> TASK DIRECTIONS
What's needed is a full, exact retyping of the records.

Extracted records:
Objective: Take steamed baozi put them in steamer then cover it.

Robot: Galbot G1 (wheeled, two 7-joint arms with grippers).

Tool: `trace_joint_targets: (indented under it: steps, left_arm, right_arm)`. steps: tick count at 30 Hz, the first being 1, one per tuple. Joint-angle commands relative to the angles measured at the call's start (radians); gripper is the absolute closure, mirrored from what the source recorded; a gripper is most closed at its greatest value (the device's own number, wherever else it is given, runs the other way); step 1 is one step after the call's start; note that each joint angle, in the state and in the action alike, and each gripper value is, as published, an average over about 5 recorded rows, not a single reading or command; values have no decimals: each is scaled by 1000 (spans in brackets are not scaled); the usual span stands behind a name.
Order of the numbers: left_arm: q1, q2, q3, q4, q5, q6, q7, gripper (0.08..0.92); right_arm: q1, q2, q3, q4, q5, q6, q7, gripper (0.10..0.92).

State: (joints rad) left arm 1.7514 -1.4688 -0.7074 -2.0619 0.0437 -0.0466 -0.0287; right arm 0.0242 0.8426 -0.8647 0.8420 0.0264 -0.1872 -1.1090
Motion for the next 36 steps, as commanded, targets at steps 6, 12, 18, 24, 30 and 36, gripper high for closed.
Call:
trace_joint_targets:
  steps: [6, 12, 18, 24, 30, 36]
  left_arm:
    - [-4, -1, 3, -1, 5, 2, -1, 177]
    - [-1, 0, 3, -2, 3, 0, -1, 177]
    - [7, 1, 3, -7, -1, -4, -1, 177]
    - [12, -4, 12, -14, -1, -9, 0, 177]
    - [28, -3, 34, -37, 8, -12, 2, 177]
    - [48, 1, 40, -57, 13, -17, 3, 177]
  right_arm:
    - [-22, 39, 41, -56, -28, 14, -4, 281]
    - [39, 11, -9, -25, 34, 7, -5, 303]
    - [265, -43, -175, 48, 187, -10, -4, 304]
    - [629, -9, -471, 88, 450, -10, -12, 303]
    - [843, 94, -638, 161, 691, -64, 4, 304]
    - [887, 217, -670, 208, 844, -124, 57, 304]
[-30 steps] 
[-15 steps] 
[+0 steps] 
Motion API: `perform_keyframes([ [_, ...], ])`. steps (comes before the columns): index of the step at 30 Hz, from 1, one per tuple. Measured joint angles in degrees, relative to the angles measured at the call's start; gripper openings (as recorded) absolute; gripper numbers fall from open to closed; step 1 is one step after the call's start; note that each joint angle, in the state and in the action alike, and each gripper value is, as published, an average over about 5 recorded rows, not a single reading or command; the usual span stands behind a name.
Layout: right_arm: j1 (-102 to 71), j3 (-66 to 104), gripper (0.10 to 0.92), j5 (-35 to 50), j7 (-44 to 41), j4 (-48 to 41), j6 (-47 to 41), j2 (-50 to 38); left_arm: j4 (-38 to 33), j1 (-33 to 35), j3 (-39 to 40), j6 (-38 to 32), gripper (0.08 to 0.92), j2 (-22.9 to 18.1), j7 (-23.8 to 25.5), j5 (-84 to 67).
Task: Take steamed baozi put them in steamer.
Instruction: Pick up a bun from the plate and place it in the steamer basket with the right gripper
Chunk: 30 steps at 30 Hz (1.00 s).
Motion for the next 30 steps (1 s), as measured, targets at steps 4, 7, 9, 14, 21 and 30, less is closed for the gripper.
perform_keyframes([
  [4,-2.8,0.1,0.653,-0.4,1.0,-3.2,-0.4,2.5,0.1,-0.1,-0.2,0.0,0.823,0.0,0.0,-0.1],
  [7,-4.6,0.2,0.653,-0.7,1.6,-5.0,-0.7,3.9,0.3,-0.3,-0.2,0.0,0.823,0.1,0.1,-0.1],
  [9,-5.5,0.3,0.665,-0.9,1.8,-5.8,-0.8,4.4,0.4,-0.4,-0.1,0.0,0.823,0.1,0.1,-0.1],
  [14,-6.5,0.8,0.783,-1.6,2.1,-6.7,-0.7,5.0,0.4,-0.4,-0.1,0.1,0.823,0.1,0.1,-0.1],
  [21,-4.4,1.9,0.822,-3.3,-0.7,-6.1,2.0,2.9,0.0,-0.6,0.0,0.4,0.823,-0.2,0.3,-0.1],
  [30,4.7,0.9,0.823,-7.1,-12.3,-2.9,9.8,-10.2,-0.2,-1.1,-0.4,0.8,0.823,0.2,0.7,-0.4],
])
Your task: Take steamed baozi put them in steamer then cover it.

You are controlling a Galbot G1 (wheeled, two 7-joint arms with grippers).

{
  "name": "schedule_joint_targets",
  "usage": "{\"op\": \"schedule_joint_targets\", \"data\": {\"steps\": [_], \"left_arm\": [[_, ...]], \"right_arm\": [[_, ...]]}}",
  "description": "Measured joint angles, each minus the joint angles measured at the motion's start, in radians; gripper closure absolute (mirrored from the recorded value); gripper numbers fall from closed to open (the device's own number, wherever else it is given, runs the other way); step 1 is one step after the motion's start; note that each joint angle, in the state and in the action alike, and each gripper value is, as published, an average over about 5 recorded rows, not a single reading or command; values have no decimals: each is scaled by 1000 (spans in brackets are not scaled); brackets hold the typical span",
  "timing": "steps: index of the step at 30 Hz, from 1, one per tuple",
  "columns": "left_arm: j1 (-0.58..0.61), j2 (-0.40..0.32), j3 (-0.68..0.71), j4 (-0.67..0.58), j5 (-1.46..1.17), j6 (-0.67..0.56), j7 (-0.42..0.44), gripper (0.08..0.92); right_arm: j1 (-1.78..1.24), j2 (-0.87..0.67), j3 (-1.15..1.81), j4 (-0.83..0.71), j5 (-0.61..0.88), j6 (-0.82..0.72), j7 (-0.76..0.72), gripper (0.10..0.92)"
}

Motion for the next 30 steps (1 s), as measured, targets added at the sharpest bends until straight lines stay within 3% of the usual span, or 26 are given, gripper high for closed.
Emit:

> RESPONSE TO THIS EXERCISE
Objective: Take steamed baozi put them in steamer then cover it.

Robot: Galbot G1 (wheeled, two 7-joint arms with grippers).

Tool: `trace_joint_targets: (indented under it: steps, left_arm, right_arm)`. steps: tick count at 30 Hz, the first being 1, one per tuple. Joint-angle commands relative to the angles measured at the call's start (radians); gripper is the absolute closure, mirrored from what the source recorded; a gripper is most closed at its greatest value (the device's own number, wherever else it is given, runs the other way); step 1 is one step after the call's start; note that each joint angle, in the state and in the action alike, and each gripper value is, as published, an average over about 5 recorded rows, not a single reading or command; values have no decimals: each is scaled by 1000 (spans in brackets are not scaled); the usual span stands behind a name.
Order of the numbers: left_arm: q1, q2, q3, q4, q5, q6, q7, gripper (0.08..0.92); right_arm: q1, q2, q3, q4, q5, q6, q7, gripper (0.10..0.92).

State: (joints rad) left arm 1.7514 -1.4688 -0.7074 -2.0619 0.0437 -0.0466 -0.0287; right arm 0.0242 0.8426 -0.8647 0.8420 0.0264 -0.1872 -1.1090
Motion for the next 36 steps, as commanded, targets at steps 6, 12, 18, 24, 30 and 36, gripper high for closed.
Call:
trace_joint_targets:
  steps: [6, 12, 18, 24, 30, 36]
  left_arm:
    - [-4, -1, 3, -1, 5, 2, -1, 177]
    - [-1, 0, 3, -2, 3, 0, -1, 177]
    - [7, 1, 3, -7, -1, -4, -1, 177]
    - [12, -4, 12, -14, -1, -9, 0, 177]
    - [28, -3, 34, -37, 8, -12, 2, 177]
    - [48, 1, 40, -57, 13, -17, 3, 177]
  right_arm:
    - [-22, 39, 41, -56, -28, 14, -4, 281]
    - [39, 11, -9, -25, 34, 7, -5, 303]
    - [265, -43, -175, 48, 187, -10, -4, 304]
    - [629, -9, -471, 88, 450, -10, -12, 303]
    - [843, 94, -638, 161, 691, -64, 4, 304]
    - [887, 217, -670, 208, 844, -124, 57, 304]
[-30 steps] 
[-15 steps] 
[+0 steps] 
Motion API: `perform_keyframes([ [_, ...], ])`. steps (comes before the columns): index of the step at 30 Hz, from 1, one per tuple. Measured joint angles in degrees, relative to the angles measured at the call's start; gripper openings (as recorded) absolute; gripper numbers fall from open to closed; step 1 is one step after the call's start; note that each joint angle, in the state and in the action alike, and each gripper value is, as published, an average over about 5 recorded rows, not a single reading or command; the usual span stands behind a name.
Layout: right_arm: j1 (-102 to 71), j3 (-66 to 104), gripper (0.10 to 0.92), j5 (-35 to 50), j7 (-44 to 41), j4 (-48 to 41), j6 (-47 to 41), j2 (-50 to 38); left_arm: j4 (-38 to 33), j1 (-33 to 35), j3 (-39 to 40), j6 (-38 to 32), gripper (0.08 to 0.92), j2 (-22.9 to 18.1), j7 (-23.8 to 25.5), j5 (-84 to 67).
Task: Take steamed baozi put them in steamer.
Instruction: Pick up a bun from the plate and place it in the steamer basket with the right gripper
Chunk: 30 steps at 30 Hz (1.00 s).
Motion for the next 30 steps (1 s), as measured, targets at steps 4, 7, 9, 14, 21 and 30, less is closed for the gripper.
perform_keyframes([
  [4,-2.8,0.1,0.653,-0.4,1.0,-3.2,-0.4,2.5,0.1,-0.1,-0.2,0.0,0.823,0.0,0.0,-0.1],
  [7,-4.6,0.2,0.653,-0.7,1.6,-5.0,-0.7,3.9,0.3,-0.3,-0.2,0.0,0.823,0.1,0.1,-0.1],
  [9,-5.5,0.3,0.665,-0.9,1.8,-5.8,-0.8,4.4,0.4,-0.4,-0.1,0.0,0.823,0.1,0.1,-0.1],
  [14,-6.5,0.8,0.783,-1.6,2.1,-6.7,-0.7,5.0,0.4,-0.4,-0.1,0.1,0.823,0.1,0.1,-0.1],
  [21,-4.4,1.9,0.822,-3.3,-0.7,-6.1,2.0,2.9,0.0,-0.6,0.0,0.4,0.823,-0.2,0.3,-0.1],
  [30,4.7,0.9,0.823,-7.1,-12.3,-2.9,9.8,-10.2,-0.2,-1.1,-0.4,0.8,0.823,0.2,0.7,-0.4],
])
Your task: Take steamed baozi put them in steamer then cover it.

You are controlling a Galbot G1 (wheeled, two 7-joint arms with grippers).

{
  "name": "schedule_joint_targets",
  "usage": "{\"op\": \"schedule_joint_targets\", \"data\": {\"steps\": [_], \"left_arm\": [[_, ...]], \"right_arm\": [[_, ...]]}}",
  "description": "Measured joint angles, each minus the joint angles measured at the motion's start, in radians; gripper closure absolute (mirrored from the recorded value); gripper numbers fall from closed to open (the device's own number, wherever else it is given, runs the other way); step 1 is one step after the motion's start; note that each joint angle, in the state and in the action alike, and each gripper value is, as published, an average over about 5 recorded rows, not a single reading or command; values have no decimals: each is scaled by 1000 (spans in brackets are not scaled); brackets hold the typical span",
  "timing": "steps: index of the step at 30 Hz, from 1, one per tuple",
  "columns": "left_arm: j1 (-0.58..0.61), j2 (-0.40..0.32), j3 (-0.68..0.71), j4 (-0.67..0.58), j5 (-1.46..1.17), j6 (-0.67..0.56), j7 (-0.42..0.44), gripper (0.08..0.92); right_arm: j1 (-1.78..1.24), j2 (-0.87..0.67), j3 (-1.15..1.81), j4 (-0.83..0.71), j5 (-0.61..0.88), j6 (-0.82..0.72), j7 (-0.76..0.72), gripper (0.10..0.92)"
}

Motion for the next 30 steps (1 s), as measured, targets added at the sharpest bends until straight lines stay within 3% of the usual span, or 26 are given, gripper high for closed.
Emit:

This output requires nothing more.